I have two time series. The two series look like they follow the same function, but one appears to lag slightly behind the other. I would like to determine if there are phase differences between the points in these time series, but each time series is only 4 points long. Is this enough data to get accurate phase differences using the Hilbert transform?
Forgive me for not having a numerical answer to the question. But here are a few things to think about. The answer depends on how the Hilbert transform (HT) is implemented. If the HT is implemented using an $N$-point tapped-delay line filter-like block diagram the first and last $N$-1 output samples are incorrect. So in this situation four input times samples is definitely not enough samples to produce useful results.

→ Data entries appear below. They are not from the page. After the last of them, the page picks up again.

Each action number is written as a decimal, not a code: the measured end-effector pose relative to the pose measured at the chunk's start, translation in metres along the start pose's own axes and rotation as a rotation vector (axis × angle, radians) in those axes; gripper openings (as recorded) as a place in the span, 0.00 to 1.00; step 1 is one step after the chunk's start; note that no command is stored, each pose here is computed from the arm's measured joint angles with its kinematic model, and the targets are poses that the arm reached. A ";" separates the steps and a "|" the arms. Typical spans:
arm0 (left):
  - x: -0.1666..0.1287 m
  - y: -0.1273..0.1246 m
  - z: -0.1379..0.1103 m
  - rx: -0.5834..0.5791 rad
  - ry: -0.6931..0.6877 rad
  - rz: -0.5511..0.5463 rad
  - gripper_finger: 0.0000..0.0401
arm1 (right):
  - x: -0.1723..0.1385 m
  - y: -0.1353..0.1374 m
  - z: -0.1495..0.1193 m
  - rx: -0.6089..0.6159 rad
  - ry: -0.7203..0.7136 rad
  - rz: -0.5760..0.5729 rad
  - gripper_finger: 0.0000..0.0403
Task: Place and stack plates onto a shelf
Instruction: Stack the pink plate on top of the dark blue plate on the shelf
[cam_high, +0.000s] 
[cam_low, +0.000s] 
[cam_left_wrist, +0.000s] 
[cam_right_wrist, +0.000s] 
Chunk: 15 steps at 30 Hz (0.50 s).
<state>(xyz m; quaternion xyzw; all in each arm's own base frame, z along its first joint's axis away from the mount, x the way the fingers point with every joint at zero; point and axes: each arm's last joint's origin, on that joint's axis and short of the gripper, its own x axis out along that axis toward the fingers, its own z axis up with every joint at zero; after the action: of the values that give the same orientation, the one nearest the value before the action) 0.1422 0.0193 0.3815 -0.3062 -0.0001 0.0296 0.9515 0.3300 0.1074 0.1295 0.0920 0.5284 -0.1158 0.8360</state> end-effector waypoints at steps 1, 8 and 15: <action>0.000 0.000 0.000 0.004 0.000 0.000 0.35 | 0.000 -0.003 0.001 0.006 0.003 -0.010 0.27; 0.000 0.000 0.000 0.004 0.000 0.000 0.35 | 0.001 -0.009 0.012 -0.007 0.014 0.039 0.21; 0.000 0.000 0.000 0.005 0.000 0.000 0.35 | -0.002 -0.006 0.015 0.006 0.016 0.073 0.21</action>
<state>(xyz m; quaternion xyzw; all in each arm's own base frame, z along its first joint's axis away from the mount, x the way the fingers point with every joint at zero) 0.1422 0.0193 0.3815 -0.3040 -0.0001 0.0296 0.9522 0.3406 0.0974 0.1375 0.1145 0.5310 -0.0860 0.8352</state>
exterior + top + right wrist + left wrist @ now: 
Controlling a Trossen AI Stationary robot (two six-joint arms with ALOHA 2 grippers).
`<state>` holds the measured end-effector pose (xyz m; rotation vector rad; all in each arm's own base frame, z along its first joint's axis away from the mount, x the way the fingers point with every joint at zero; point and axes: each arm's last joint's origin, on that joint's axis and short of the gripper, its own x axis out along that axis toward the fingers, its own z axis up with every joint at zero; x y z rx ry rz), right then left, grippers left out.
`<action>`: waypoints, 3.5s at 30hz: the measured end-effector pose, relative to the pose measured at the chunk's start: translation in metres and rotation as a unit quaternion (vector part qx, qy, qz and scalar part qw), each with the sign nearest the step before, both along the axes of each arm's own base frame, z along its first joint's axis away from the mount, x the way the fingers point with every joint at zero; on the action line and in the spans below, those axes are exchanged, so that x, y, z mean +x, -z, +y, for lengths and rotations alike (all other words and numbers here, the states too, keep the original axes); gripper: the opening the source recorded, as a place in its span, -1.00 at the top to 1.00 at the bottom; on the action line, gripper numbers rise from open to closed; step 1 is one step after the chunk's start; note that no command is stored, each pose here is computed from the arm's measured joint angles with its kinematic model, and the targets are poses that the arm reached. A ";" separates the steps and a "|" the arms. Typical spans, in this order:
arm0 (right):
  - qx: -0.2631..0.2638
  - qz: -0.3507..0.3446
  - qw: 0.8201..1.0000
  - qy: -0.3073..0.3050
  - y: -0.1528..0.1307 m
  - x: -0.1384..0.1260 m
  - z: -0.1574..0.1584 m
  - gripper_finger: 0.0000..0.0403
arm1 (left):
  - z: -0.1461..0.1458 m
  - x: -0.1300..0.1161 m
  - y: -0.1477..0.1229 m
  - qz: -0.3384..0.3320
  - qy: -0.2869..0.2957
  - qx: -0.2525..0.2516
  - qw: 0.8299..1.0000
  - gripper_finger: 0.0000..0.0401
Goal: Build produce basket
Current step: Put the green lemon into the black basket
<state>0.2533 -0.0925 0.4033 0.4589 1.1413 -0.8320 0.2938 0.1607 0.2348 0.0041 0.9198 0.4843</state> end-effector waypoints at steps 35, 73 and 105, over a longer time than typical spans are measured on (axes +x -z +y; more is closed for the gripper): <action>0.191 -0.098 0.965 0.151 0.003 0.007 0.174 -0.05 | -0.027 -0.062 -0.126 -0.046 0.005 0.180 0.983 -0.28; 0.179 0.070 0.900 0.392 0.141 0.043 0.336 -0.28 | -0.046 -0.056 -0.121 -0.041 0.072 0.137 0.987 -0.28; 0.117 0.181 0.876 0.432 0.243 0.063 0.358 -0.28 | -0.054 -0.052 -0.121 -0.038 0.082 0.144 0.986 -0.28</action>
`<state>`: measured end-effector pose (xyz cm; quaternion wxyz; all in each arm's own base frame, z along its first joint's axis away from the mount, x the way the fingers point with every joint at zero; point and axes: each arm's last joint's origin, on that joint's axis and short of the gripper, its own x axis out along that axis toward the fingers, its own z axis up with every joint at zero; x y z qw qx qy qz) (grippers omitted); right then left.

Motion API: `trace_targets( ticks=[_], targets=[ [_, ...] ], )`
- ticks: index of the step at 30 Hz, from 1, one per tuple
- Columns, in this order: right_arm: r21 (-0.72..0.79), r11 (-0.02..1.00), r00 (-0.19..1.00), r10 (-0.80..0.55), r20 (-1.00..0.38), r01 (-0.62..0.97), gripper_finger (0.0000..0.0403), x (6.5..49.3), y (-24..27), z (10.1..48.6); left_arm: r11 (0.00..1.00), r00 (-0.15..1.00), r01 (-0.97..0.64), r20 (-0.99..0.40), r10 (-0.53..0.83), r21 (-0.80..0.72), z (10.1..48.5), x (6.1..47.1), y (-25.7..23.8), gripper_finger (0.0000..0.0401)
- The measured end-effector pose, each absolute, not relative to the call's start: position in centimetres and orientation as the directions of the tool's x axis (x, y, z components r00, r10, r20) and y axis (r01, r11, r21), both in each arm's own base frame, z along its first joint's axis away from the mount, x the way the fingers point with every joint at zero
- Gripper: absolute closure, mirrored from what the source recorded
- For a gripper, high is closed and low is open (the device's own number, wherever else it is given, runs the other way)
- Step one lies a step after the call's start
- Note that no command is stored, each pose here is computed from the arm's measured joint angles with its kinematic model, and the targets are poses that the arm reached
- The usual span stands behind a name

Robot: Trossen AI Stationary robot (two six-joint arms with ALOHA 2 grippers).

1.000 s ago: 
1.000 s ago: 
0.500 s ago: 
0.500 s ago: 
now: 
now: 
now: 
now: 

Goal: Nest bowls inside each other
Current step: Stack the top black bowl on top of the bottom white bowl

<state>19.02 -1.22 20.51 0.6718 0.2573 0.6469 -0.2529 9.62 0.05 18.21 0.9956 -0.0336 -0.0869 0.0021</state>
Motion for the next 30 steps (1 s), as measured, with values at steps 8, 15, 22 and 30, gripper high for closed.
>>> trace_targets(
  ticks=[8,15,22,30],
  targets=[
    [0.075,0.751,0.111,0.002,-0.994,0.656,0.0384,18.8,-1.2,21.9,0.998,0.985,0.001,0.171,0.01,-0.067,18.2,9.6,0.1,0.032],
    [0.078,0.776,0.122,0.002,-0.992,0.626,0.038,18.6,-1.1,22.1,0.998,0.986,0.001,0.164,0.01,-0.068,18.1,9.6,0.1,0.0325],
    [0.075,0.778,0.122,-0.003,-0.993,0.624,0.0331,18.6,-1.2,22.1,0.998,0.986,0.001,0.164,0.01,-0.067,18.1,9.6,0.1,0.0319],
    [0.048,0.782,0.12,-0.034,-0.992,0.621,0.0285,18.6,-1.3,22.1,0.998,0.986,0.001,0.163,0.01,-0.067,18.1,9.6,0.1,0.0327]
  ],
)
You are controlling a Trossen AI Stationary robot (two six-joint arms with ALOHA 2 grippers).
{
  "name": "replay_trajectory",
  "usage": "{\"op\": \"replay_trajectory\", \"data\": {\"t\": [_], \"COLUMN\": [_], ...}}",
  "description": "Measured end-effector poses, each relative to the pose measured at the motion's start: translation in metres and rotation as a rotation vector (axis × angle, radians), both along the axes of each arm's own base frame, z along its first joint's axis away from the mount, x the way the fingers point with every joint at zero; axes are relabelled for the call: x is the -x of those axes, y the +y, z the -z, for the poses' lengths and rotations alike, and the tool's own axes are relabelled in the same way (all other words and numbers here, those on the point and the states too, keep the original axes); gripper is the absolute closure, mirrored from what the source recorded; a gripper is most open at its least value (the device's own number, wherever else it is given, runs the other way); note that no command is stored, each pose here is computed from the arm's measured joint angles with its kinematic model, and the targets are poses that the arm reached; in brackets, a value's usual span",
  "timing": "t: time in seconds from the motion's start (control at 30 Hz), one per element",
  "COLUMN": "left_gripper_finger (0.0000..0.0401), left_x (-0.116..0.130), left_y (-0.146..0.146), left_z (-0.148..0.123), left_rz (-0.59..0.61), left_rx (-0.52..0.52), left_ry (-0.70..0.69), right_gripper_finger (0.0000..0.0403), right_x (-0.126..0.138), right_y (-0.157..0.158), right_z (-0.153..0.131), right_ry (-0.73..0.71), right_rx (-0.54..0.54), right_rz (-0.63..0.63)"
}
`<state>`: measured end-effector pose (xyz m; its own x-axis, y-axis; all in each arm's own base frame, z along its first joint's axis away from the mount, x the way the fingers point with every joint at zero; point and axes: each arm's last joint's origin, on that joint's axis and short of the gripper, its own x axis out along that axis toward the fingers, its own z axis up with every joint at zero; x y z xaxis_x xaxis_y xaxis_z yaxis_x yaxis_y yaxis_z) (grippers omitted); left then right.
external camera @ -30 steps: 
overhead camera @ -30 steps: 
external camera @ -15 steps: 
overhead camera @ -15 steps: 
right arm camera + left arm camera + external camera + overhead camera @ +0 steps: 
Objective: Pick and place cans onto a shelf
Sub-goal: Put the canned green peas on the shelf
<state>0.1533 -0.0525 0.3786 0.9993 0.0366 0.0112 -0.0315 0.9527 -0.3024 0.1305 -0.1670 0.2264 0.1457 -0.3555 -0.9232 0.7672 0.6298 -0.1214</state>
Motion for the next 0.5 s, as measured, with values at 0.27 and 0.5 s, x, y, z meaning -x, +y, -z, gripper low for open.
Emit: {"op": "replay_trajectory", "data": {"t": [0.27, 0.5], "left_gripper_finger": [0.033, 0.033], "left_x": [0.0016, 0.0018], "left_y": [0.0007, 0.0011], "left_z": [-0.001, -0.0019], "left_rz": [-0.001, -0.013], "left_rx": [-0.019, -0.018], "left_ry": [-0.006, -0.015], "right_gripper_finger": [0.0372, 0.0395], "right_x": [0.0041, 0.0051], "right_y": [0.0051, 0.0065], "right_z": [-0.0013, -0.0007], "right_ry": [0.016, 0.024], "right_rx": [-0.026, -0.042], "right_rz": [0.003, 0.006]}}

If HT is implemented by way of a forward FFT, zero the neg-frequency spectral components, and inverse FFT (as is done in Matlab) you have a better chance of computing meaning results. However, in this second implementation the input time sequence must be long enough to contain at least one cycle of all the spectral components of your input signal in order to compute somewhat meaningful results. It seems to me that four times samples is too short to reliably estimate any signal parameters of most real-world (information-carrying) signals.
The answer depends on the signal to noise ratio and whether the signal is a single sinusoid that is integer periodic in a window that number of samples in length. Or perhaps a number of pure integer periodic sinusoids that is low enough compared to N/2.
The a-priori bandwidth of the signal would also need to be small enough with respect to the number of samples, otherwise aliasing ambiguity leads to phase ambiguity.
A Hilbert transform doesn't magically add information to frequency estimation methods. And frequency estimation errors lead to phase estimation errors.
I would not recommend that, because, 4 points may not describe your signal really well. These 4 points can be coming from anywhere. To experiment with that I wrote the following extremely simple code:
% generate a signal x = cos(pi/4*(0:99)); y = hilbert(x); sigphase = (unwrap(angle(y)))'; X = ones(length(sigphase),2); X(:,2) = (1:length(sigphase))'; beta = X\sigphase; beta(2)
beta(2) will be very close to the frequency. If you generate x using:
x = cos(pi/4*(0:3));
you will immediately see that the frequencies do not match. This is of course a tough one due to the cosine signal, but there might be ambiguous cases, similar to that one.
Why don't you use a running correlation analysis instead?